Thanks for sharing the additional information. The request does not seem to include the null removeLicenses. Rather than passing it as a param, in my usage it is directly passed as:

Set-MgUserLicense -UserId $upn -AddLicenses @{SkuId = $fabric_sku.SkuId} -RemoveLicenses @()

I wonder if it is possible that somewhere during the processing of $params something is changed such that null or empty parameters are not being passed.
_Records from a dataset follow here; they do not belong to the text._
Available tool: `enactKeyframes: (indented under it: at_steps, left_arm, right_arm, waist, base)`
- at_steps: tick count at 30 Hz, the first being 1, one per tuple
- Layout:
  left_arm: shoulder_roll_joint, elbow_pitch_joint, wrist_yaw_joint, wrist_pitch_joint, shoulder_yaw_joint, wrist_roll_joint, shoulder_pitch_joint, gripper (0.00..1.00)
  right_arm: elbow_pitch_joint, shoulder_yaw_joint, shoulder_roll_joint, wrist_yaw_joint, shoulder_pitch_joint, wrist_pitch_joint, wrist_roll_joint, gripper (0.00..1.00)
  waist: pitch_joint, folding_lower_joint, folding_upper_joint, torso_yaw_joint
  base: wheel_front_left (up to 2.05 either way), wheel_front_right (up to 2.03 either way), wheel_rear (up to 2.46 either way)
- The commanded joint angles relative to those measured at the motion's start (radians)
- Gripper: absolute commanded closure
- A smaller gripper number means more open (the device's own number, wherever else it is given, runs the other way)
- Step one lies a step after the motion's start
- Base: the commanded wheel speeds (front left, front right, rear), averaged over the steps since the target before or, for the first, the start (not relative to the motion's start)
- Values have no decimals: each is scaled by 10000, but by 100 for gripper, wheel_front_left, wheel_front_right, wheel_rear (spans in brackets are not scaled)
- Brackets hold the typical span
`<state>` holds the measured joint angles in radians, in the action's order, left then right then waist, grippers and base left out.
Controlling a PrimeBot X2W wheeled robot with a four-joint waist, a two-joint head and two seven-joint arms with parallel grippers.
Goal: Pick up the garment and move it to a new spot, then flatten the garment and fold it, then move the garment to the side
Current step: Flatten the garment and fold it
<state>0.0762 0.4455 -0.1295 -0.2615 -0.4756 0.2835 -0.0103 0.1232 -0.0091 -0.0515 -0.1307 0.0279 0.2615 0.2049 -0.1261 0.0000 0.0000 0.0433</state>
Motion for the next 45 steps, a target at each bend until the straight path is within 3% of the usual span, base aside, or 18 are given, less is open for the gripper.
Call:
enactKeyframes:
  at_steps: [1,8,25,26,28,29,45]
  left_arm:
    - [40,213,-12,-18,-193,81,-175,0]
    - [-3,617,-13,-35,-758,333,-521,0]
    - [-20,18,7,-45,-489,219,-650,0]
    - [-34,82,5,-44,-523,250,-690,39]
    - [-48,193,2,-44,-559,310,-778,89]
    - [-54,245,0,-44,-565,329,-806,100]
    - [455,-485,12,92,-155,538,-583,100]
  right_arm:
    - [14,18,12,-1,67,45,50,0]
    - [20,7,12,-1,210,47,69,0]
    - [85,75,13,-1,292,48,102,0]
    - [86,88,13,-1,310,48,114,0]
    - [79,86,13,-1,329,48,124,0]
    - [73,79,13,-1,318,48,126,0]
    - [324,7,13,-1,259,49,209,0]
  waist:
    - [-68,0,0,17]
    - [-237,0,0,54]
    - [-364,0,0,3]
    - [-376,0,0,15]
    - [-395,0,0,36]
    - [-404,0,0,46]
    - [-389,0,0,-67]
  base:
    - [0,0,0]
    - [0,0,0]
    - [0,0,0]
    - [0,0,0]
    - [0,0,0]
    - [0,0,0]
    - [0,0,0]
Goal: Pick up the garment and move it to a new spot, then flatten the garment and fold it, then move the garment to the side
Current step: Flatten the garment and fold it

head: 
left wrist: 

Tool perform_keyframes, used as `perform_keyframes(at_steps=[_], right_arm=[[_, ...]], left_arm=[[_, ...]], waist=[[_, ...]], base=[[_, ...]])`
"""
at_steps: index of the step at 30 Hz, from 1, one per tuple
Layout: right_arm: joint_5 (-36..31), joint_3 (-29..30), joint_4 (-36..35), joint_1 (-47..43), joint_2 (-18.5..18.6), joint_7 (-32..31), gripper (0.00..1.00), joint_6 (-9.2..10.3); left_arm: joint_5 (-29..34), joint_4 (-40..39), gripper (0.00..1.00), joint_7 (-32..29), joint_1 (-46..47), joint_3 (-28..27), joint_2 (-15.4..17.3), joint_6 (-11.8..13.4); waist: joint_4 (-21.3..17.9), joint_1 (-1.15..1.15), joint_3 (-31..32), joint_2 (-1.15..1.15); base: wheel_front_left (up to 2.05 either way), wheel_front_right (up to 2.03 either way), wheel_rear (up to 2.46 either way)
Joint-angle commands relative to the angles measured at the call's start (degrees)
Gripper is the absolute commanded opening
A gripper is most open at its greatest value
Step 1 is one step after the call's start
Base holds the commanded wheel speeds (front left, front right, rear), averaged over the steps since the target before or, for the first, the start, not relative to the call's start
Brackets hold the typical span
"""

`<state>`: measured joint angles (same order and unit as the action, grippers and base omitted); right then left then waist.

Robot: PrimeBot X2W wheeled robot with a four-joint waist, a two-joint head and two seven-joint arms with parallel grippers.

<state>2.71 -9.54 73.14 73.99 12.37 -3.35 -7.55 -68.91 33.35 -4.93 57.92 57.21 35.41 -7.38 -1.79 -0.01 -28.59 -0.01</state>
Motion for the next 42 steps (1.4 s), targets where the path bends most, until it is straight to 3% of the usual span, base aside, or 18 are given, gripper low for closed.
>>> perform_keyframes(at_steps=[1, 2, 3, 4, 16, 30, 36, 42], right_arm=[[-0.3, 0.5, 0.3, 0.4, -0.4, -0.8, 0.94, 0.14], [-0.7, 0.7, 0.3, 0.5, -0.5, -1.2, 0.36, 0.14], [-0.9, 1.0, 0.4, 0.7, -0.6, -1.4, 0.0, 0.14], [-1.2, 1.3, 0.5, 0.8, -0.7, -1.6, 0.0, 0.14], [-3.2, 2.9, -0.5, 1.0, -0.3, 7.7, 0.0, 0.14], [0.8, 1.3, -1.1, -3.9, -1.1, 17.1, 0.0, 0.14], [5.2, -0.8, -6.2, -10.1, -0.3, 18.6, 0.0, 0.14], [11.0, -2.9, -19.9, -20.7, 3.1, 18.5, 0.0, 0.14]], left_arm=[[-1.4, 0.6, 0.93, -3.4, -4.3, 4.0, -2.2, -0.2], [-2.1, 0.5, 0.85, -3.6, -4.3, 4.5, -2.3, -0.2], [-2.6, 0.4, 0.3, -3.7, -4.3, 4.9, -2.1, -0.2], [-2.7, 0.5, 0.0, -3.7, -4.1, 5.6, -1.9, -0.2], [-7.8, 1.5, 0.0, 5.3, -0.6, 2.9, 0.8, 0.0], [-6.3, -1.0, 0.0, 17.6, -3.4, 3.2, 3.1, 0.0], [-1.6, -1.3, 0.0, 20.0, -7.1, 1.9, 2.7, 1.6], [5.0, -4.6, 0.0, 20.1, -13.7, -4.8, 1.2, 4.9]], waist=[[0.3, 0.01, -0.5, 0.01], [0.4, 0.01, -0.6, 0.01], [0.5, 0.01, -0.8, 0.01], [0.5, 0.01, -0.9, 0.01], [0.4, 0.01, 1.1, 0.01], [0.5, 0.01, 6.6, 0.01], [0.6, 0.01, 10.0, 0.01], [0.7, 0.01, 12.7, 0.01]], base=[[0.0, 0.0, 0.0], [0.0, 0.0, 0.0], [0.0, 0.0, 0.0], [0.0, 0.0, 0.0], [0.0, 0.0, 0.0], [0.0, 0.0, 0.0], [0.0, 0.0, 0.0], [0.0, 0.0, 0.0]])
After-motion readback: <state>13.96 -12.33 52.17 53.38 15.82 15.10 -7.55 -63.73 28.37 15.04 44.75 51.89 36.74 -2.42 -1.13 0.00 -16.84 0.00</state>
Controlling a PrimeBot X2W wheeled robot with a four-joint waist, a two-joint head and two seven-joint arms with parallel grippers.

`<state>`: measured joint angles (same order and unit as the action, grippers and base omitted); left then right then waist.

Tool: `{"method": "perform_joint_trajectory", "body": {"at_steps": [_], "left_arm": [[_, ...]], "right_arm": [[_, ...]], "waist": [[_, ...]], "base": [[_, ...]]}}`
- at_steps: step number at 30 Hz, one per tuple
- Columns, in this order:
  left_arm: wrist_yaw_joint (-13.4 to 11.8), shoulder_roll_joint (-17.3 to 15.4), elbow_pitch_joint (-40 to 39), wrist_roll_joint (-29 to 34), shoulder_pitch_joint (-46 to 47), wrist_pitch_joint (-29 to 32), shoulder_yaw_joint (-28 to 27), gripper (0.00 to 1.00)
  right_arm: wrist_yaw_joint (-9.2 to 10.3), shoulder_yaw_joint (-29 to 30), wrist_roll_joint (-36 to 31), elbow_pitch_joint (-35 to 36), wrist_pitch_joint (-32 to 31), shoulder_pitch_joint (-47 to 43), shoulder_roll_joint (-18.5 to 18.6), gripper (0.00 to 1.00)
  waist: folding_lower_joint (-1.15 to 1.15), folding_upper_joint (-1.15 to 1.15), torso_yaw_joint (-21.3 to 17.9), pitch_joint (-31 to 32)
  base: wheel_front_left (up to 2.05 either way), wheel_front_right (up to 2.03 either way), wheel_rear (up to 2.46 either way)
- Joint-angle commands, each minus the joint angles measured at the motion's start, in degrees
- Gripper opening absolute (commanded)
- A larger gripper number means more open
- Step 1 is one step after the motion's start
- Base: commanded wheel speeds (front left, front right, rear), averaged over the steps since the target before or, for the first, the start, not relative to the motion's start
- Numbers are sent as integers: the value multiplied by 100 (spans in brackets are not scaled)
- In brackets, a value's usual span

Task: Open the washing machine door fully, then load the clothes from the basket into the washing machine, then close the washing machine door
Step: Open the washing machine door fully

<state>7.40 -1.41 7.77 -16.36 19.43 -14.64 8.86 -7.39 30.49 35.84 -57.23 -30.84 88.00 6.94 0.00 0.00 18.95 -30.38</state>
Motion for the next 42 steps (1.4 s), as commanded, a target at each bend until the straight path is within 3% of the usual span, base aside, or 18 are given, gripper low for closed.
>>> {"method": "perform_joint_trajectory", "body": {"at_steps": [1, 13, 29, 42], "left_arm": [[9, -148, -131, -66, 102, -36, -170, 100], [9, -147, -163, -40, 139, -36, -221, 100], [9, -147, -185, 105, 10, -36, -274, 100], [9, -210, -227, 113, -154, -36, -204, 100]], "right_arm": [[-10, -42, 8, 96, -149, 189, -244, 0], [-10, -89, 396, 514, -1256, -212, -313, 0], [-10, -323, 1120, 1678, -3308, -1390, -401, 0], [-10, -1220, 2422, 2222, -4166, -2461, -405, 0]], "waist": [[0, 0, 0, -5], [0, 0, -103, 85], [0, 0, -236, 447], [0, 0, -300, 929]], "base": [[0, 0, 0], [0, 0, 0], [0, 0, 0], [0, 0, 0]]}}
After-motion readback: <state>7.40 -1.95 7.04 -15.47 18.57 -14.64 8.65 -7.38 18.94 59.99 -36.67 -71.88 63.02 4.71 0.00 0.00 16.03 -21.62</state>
I was simply exploring the code changes between the versions to try to see I could make sense of the change in behavior..

Obviously, others who are more knowledgeable may have a better understanding of what is the best way to resolve the issue. Hopefully, some of this information will be useful.

[Xuzhou-Huang]

Thanks for the insights @jrs-anthony-borrow . Look forward to if any changes on null/empty parameter handling are found.